Considered as a biologically inert molecule, gaseous hydrogen (H2) has been advanced as an active member of the medical gases family, with beneficial effects of H2 become evident in various disease conditions. H2 acts as a therapeutic antioxidant that selectively reduces detrimental reactive oxygen species (ROS), and a biological messenger that mediates several signaling pathways, playing a cytoprotective role in a variety of human diseases. Due to its small size and high penetrability, H2 is suggested to be easily transported to hard-to-reach subcellular structures, including mitochondria. A preliminary study demonstrated that H2 is permeable to cell membranes and can protect mitochondria (and nuclei) from acute oxidative stress. Several trials reported favorable effects of H2 on mitochondrial function, with H2 also preserve mitochondrial membrane potential, increases adenosine triphosphate (ATP) production, and reduces swelling of the organelle.
H2 increases plasma ghrelin levels in a ß1-adrenergic receptor-dependent manner. H2 does up-regulate GHS-R1α in energy-demanding tissues rich in mitochondria (including the brain, skeletal muscle, myocardium, testis or liver) and improve markers of mitochondrial bioenergetics, it may offer a possible explanation for multifaceted energy-boosting benefits seen in H2 interventional studies that are not attributable to its antioxidant effects.
Interestingly, GLUT receptors are recognized as targets for H2 also through non-ghrelin-related mechanisms. Hydrogen treatment appears to stimulate GLUT4 translocation and glucose uptake
into mitochondria-rich tissues in streptozotocin-induced type 1 diabetic after chronic intraperitoneal and oral administration. H2 exerts metabolic effects similar to insulin through activation of AMP-activated protein kinase (AMPK) and phosphatidylinositol-3-OH kinase (PI3K). H2 effects amplify glucose uptake through both insulin-dependent (GLUT4) and insulin-independent (GLUT1) pathways. Since insulin positively affects mitochondrial bioenergetics in many energy-demanding tissues (including the skeletal muscle, brain or testis), with insulin and ghrelin network acts in interconnection, H2 could be put forward as a novel therapeutics that effectively tackles both metabolic pathways in disorders with a plausible mitochondrial dysfunction, such as diabetes mellitus or obesity.

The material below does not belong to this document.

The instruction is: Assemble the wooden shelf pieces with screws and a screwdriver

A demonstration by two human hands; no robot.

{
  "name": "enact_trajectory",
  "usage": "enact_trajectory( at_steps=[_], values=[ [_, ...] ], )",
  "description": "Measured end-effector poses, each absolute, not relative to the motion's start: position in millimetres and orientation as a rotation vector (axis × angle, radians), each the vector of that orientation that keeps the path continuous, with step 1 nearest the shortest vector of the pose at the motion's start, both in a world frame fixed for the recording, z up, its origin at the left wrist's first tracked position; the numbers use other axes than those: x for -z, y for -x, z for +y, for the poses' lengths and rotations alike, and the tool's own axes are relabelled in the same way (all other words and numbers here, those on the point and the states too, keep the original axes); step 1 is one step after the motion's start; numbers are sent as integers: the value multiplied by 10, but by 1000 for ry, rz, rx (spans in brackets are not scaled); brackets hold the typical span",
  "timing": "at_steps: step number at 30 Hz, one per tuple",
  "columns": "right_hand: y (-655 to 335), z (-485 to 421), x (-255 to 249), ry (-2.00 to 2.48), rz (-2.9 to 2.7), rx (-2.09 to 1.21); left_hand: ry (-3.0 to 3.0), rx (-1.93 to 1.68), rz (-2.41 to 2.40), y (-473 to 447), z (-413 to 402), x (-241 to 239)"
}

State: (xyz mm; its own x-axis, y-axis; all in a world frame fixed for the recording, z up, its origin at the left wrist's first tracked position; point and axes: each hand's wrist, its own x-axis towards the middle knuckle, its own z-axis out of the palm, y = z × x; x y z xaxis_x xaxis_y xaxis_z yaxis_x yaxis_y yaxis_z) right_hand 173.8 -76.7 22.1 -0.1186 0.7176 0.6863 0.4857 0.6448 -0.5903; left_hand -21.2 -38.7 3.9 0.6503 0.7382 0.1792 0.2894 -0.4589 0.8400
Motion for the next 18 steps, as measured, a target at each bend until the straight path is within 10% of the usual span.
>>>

H2 could alter mitochondrial energy metabolism by means of enhanced expression of fibroblast growth factor 21 (FGF21), a hepatic hormone that enhances fatty acid and glucose utilization. Consuming hydrogen water increases hepatic mRNA levels of FGF21, accompanied by increased oxygen consumption without influencing movement activities.
In conclusion, several alternative pathways are now advanced as main proxies for energy-modulating effects of H2, including (1) ghrelin-related upregulation of GHS-R1α; (2) ghrelin-related activation of GLUT1; (3) non-ghrelin related activation of GLUT4; and (4) non-ghrelin related enhanced expression of FGF21. Therefore, H2 may tackle other mitochondrial processes besides oxidative stress, including metabolic pathways that drive cellular energy.